XXIII Domingo del Tiempo Ordinario. Ciclo A
Fecha: 01/09/2005. Publicado en: Semanario Alfa y Omega 462 y en el semanario diocesano de Granada y Guadix, Fiesta 649
Mateo 18, 15-20
En aquel tiempo, dijo Jesús a sus discípulos:
-«Si tu hermano peca, repréndelo a solas entre los dos. Si te hace caso, has salvado a tu hermano. Si no te hace caso, llama a otro o a otros dos, para que todo el asunto quede confirmado por boca de dos o tres testigos. Si no les hace caso, díselo a la comunidad, y si no hace caso ni siquiera a la comunidad, considéralo como un gentil o un publicano.
Os aseguro que todo lo que atéis en la tierra quedará atado en el cielo, y todo lo que desatéis en la tierra quedará desatado en el cielo.
Os aseguro, además, que si dos de vosotros se ponen de acuerdo en la tierra para pedir algo, se lo dará mi Padre del cielo. Porque donde dos o tres están reunidos en mi nombre, allí estoy yo en medio de ellos.»
Siempre me ha llamado la atención que lo primero que pedimos al Padre en la Eucaristía después de la consagración sea «que quienes participamos del Cuerpo y Sangre de tu Hijo formemos en Cristo un solo cuerpo y un solo espíritu». Las peticiones de la Plegaria Eucarística se refieren siempre a factores decisivos de la vida que Cristo nos ha dado. Que la primera de esas peticiones sea la comunión de quienes formamos el cuerpo de Cristo es del todo significativo.
La fe, en la tradición cristiana, es un acto de la inteligencia. Pero lo que suscita ese acto de la inteligencia, y lo hace razonable, no pueden ser unas disquisiciones sobre la historia accesibles sólo a unos pocos, y nunca evidentes. Eso no sería propio de Dios. Tiene que ser algo accesible a todos, y lo suficientemente indicativo como para que lo que se sigue de ello –nada menos que el don de la propia vida– sea razonable.

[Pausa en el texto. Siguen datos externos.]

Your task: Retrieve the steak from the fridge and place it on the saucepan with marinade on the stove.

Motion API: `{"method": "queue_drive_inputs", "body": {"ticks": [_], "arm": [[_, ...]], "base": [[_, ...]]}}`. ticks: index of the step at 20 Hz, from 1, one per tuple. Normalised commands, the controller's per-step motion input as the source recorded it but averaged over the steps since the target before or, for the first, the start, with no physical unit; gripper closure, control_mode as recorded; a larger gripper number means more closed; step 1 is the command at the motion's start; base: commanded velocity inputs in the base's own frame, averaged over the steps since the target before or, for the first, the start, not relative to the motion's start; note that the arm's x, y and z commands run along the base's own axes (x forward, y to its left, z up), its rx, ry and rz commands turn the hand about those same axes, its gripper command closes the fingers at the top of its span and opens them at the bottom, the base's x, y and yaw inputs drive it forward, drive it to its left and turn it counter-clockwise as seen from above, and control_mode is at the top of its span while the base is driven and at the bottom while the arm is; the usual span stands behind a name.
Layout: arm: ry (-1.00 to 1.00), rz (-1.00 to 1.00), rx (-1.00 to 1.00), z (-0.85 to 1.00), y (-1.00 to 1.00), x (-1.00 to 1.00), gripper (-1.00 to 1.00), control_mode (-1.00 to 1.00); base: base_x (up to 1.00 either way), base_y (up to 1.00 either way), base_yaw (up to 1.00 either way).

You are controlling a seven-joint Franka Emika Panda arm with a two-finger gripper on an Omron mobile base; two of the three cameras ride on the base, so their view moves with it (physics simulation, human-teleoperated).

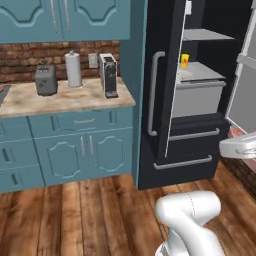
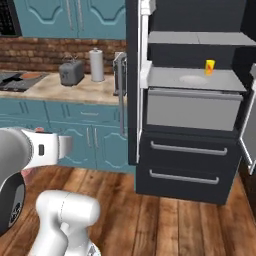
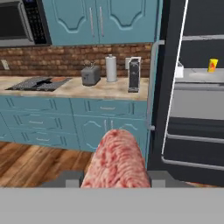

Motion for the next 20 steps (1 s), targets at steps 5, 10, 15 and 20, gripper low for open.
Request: {"method": "queue_drive_inputs", "body": {"ticks": [5,10,15,20], "arm": [[0.0,0.0,0.0,0.0,0.0,0.0,1.0,1.0],[0.0,0.0,0.0,0.0,0.0,0.0,1.0,1.0],[0.0,0.0,0.0,0.0,0.0,0.0,1.0,1.0],[0.0,0.0,0.0,0.0,0.0,0.0,1.0,1.0]], "base": [[0.0,1.0,0.0],[0.0,1.0,0.0],[0.01,1.0,0.0],[0.09,1.0,0.0]]}}
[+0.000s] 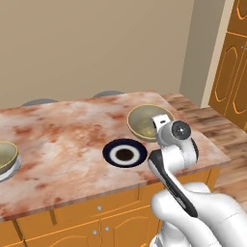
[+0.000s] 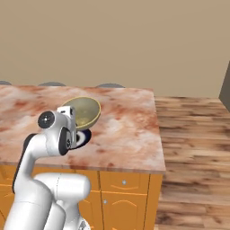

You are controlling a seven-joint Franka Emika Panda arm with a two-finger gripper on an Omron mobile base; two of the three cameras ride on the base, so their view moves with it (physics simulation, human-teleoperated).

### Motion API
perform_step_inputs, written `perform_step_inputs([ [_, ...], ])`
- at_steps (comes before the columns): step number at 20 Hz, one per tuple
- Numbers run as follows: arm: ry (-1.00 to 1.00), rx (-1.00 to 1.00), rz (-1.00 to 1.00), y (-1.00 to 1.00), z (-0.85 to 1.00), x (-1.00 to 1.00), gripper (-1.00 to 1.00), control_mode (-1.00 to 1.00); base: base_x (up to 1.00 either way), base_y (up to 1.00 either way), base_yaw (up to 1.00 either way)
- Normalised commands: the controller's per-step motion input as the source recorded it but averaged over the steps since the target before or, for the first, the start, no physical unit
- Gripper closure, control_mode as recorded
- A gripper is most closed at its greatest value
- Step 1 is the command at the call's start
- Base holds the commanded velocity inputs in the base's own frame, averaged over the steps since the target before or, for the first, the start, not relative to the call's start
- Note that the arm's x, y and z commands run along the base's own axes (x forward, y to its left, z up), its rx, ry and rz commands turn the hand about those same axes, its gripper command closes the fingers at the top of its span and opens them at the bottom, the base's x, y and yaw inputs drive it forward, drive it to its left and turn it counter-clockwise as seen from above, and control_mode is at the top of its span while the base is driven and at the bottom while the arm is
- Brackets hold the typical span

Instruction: Move the bowls from the cabinet to the plates on the dining table.

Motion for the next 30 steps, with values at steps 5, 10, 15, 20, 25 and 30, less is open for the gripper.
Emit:
perform_step_inputs([
  [5, 0.0, 0.0, 0.0, 0.09, -0.11, 0.17, 1.0, -1.0, 0.0, 0.0, 0.0],
  [10, 0.0, 0.0, 0.0, 0.26, -0.17, 0.01, 1.0, -1.0, 0.0, 0.0, 0.0],
  [15, 0.0, 0.0, 0.0, 0.28, -0.29, 0.0, 1.0, -1.0, 0.0, 0.0, 0.0],
  [20, 0.0, 0.0, 0.0, 0.22, -0.34, 0.0, 1.0, -1.0, 0.0, 0.0, 0.0],
  [25, 0.0, 0.0, 0.0, 0.22, -0.39, 0.0, 1.0, -1.0, 0.0, 0.0, 0.0],
  [30, 0.0, 0.0, 0.0, 0.18, -0.37, 0.0, 1.0, -1.0, 0.0, 0.0, 0.0],
])
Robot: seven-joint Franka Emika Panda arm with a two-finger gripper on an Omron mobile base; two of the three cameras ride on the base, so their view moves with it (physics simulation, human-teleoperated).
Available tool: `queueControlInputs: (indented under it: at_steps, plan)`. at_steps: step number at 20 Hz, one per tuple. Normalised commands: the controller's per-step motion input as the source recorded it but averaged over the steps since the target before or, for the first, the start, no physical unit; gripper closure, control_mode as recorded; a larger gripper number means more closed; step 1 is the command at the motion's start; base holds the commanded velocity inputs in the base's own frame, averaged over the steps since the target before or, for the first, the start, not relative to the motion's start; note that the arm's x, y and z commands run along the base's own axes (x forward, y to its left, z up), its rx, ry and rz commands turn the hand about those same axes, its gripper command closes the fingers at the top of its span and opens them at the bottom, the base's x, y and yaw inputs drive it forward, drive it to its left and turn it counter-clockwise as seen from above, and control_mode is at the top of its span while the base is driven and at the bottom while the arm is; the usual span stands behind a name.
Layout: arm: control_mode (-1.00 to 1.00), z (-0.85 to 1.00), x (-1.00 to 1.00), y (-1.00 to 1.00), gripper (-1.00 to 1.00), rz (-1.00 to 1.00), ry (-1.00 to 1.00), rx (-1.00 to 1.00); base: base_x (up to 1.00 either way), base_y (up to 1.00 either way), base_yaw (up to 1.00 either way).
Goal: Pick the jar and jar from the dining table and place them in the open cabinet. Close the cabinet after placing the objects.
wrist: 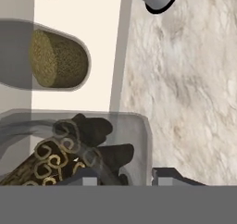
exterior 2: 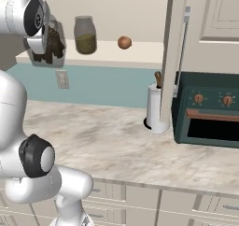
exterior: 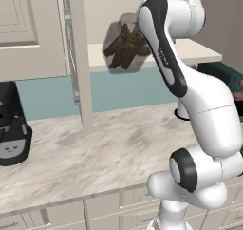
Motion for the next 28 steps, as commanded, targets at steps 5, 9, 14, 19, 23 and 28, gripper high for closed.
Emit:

Pues bien, ese signo que despierta con su atractivo la inteligencia y la libertad, que facilita la adhesión a algo que uno sabe que es verdadero, y bueno y bello para la propia vida, es la comunión. La comunión es siempre un milagro, la comunión es siempre divina. Lo es la comunión nupcial del hombre y la mujer (a diferencia del deseo, meramente animal). Lo es la de los padres y los hijos, la de los amigos, la de los vecinos, la de los miembros de un pueblo o una nación. La comunión es el modo de vida de Dios, que es Amor. Entre los hombres, la comunión es lo que está más allá de los intereses. Y es el modo de vida para el que estamos hechos, lo que determina el deseo más verdadero del corazón de todo hombre, porque somos imagen de Dios. Y sin embargo, porque acceder a la intimidad de Dios es siempre una gracia, y también por la herida del pecado, la comunión es algo que no nos podemos dar a nosotros mismos, que no podemos construir sin Cristo, sin el don de su gracia, sin su Santo Espíritu.
La comunión es, en cambio, un concepto maldito en la religión ilustrada, que predica que la Historia y los hombres se mueven sólo por intereses, individuales o de grupo. Por la influencia que esa religión tiene en nosotros, tampoco la comunión, durante mucho tiempo, ha sido entre nosotros algo central en nuestra vida cristiana. En un cierto tipo común de educación católica se ha hablado mucho de virtudes (posteriormente sustituidas por valores), y muy poco o nada de la comunión. Tal vez porque se daba por supuesta. Aunque aquello de lo que no se habla termina por no existir.
El Evangelio de este domingo, que promete que el Padre hará lo que dos le pidan de común acuerdo, supone precisamente la comunión. No habla de un acuerdo contractual, de un consenso, de una coincidencia de intereses, sino de la comunión. Lo único que dos que están en comunión piden es lo que Dios quiere dar, que es siempre lo mejor para nosotros. Y por eso, esa petición Dios la escucha siempre.